吕秋秋突然双膝跪在孤竹煜脚下,伸开双手,搂抱着孤竹煜的腿,痛苦万分,眼中含泪。
“我只是答应了皇后娘娘,把重桐送到父皇身边,叫父皇纳了她,我只想断了你对她的念想。你为什么要和父皇抢女人,为什么啊。我怎么也想不通,你会为了她一个小小奴婢,竟愿意放弃整个天下。你怎么如此糊涂,怎么这么糊涂!你不要怪我啊,不是我的错。我也是个女人,我也是个女人啊,我有七情六欲,我有爱恨怨憎。在这世上,是个女人,都不会容忍自己的夫君,对别的女人心心念念。”
一直以来,孤竹煜本能地掩饰自己对重桐的感情,可是,爱这种东西,即使捂住嘴巴,还是会从眼睛里跑出来。
爱上了一个人,便藏不住在一起的喜悦,更藏不住分离时的彷徨。
“我和重桐是清白的,虽然她是东宫的奴婢,我可以随意处置她,但我对她始终是发乎情,止乎礼。”
“没错,就是你对她的这份珍重,像一根刺一样扎得我体无完肤。重桐对你而言,就像从天而降的至宝,你捧在手心里,甚至舍不得碰她一下。你做的每一件事情,都是在欺骗我,都是在保护她!”
遥想当年,十五岁的她得知赐婚给殿下,她高兴地又唱又跳,忘乎所以。
她吕秋秋想要至高无上的皇权,她还想要最初惊鸿一瞥时那一颗念念不忘的心。
嫁入东宫一年来,她为了稳固孤竹煜的太子位,费心筹谋。可现如今,孤竹煜被贬为庶人,和离收场,她无力地瘫坐在地。

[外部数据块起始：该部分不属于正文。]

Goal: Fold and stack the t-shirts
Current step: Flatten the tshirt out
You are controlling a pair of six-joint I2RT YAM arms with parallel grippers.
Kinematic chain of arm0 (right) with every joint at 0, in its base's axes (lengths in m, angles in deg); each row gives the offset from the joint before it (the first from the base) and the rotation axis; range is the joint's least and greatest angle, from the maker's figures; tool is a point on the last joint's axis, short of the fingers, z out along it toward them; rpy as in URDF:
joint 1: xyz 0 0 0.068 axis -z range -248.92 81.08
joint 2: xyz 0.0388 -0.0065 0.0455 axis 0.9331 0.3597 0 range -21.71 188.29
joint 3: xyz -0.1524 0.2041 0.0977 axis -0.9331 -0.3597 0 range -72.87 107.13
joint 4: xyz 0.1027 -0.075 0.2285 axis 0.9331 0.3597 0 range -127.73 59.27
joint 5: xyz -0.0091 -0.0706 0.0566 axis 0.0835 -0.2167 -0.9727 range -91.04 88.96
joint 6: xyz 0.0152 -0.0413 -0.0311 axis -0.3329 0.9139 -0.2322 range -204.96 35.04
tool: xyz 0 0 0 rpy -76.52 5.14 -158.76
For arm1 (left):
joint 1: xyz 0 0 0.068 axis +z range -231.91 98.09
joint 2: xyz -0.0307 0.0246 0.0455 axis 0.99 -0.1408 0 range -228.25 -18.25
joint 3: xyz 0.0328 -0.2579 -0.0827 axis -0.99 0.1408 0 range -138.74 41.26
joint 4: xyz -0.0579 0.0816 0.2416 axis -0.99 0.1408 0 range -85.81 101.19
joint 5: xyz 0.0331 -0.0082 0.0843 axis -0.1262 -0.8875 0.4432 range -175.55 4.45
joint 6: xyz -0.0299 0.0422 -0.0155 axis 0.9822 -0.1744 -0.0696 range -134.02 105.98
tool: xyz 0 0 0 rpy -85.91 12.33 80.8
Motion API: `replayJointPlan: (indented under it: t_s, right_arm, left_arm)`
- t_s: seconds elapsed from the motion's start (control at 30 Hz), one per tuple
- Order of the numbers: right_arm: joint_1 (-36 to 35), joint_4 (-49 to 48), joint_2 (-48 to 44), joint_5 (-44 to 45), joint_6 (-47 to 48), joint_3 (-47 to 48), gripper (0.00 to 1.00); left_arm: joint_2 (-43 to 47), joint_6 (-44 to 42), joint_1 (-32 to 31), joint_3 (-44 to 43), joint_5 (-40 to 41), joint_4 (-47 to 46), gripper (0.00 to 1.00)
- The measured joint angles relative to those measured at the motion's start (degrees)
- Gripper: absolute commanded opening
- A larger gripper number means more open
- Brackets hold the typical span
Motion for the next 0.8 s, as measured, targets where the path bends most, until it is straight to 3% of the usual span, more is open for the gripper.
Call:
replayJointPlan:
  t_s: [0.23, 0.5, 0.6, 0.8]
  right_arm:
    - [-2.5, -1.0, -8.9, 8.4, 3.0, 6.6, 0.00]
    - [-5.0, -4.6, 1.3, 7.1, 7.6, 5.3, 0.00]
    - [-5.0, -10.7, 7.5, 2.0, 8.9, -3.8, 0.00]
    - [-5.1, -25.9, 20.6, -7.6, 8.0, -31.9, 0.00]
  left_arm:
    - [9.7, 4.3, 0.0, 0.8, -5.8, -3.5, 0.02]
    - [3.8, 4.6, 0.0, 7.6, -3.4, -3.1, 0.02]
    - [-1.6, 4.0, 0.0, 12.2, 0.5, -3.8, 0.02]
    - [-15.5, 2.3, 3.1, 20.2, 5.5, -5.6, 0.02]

“事到如今,我不后悔,我的父亲是探花郎出身,国朝宰执,一人之下万人之上,我的母亲是大将军嫡女,一品夫人,我的夫君是王朝的皇太子,我是王朝的皇太子妃。你却如此无视我,独宠一个从野地河边捡回来的身份低贱的贱婢。你为了重桐,火烧海上生明月,你不顾礼制、明目张胆地带着重桐去拜祭母妃,就连你病了,都不允准我探望照料,昼夜只要重桐待在身边。你可知道,孤竹城的显贵人家都是如何看我的吗?都在传你连睡觉的时候,都要握着重桐的手才能睡着。世人皆说,皇太子妃争宠,不敌一个暖被窝的家奴,我成了笑谈。”
“近几个月,我确实冷淡你了。我没有告诉你实情,是我疏忽了。”孤竹煜平静地说,“不管你信,还是不信,当初重桐来到东宫,只是为了给我治病调理身体。我与重桐约定三月为期,等我病好之后,她就会离开。如今说这些,已是无益。若不是你处处想要重桐的性命,我又怎会知晓自己对她的在乎。”